Extracted information:
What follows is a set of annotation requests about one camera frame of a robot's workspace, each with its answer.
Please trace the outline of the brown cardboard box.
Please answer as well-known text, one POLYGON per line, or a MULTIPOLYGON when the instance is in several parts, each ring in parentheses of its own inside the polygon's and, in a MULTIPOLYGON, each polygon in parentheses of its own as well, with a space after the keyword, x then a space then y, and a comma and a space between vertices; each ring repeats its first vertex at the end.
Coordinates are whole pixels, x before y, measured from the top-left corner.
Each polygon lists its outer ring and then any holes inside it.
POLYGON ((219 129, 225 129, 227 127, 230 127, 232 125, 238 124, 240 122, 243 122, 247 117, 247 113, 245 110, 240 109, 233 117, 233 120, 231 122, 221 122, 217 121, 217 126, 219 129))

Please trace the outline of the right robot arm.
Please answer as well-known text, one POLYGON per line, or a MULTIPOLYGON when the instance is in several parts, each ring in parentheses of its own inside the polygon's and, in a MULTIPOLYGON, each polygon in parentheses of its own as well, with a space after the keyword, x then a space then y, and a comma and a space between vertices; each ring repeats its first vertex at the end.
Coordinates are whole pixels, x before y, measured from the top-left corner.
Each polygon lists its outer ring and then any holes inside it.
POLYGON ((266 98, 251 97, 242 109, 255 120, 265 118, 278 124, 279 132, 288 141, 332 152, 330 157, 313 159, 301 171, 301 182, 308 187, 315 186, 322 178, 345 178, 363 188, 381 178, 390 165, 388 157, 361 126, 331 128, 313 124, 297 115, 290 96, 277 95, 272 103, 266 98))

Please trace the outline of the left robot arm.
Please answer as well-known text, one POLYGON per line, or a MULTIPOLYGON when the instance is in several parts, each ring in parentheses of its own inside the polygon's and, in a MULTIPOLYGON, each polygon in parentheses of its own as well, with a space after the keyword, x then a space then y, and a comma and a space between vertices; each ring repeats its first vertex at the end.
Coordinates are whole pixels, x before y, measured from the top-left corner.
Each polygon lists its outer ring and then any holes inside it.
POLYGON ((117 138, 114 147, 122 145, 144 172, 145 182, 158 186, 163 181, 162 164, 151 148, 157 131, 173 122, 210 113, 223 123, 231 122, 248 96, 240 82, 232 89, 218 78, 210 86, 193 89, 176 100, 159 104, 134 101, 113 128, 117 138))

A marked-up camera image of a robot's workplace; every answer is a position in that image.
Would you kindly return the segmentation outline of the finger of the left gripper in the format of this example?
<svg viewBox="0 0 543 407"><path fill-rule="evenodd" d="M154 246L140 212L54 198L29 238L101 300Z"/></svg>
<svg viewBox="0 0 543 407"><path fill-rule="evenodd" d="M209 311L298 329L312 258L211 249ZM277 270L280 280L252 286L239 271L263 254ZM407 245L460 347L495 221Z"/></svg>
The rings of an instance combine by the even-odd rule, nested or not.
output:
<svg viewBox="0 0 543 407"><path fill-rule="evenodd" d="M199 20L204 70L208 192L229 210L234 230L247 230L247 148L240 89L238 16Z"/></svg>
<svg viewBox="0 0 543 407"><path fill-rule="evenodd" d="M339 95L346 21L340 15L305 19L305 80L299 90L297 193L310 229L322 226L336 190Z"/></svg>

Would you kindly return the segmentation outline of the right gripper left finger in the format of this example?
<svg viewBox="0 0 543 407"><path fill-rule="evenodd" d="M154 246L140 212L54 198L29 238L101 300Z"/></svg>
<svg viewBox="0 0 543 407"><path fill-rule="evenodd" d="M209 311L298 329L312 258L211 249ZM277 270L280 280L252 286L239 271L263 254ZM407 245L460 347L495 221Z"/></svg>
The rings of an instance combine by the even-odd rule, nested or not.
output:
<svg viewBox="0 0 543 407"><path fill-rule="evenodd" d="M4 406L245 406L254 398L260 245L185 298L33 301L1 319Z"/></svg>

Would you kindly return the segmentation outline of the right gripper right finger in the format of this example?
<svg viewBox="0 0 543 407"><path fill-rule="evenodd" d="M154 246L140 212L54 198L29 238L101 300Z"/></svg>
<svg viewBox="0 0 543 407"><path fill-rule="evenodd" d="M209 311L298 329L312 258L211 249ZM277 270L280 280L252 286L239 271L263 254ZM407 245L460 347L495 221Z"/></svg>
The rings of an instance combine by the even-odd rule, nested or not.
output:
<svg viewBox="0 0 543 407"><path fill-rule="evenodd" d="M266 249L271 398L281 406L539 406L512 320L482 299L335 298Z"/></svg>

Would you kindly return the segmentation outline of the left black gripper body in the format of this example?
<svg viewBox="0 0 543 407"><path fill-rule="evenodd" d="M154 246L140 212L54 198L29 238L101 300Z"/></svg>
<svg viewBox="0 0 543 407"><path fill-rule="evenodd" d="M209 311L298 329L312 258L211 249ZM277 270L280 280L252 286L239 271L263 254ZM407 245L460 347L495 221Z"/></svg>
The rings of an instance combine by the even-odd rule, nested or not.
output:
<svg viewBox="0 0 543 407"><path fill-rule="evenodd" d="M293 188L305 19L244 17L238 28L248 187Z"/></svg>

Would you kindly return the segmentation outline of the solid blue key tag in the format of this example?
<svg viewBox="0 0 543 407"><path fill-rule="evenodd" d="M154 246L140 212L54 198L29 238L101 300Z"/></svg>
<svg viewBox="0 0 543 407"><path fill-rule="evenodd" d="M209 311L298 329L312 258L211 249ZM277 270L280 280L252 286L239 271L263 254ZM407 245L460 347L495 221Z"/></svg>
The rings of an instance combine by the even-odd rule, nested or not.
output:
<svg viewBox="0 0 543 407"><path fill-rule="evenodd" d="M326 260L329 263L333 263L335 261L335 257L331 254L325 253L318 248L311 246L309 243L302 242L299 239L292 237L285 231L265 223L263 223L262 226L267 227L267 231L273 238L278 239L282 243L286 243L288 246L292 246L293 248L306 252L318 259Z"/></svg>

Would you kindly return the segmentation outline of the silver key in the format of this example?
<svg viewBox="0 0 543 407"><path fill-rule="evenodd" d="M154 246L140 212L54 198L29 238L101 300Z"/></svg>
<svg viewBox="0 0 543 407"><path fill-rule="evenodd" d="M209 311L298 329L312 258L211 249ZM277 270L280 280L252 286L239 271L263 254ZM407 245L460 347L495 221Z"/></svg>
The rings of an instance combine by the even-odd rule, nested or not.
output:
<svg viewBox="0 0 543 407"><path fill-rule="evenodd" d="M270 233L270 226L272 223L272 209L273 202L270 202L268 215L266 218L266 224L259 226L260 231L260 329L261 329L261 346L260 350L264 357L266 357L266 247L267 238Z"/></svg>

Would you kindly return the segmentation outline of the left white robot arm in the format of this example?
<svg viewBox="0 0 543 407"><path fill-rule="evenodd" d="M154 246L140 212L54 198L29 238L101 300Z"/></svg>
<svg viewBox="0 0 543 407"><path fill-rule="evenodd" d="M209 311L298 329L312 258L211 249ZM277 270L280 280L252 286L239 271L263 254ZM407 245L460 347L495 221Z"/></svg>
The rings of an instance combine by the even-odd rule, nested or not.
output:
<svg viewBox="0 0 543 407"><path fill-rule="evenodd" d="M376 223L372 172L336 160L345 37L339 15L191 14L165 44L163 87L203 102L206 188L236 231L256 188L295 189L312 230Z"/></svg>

Prompt: Quote the records above from their first line through the line containing "Please trace the outline of the brown", both ends included.

Solution:
What follows is a set of annotation requests about one camera frame of a robot's workspace, each with its answer.
Please trace the outline of the brown cardboard box.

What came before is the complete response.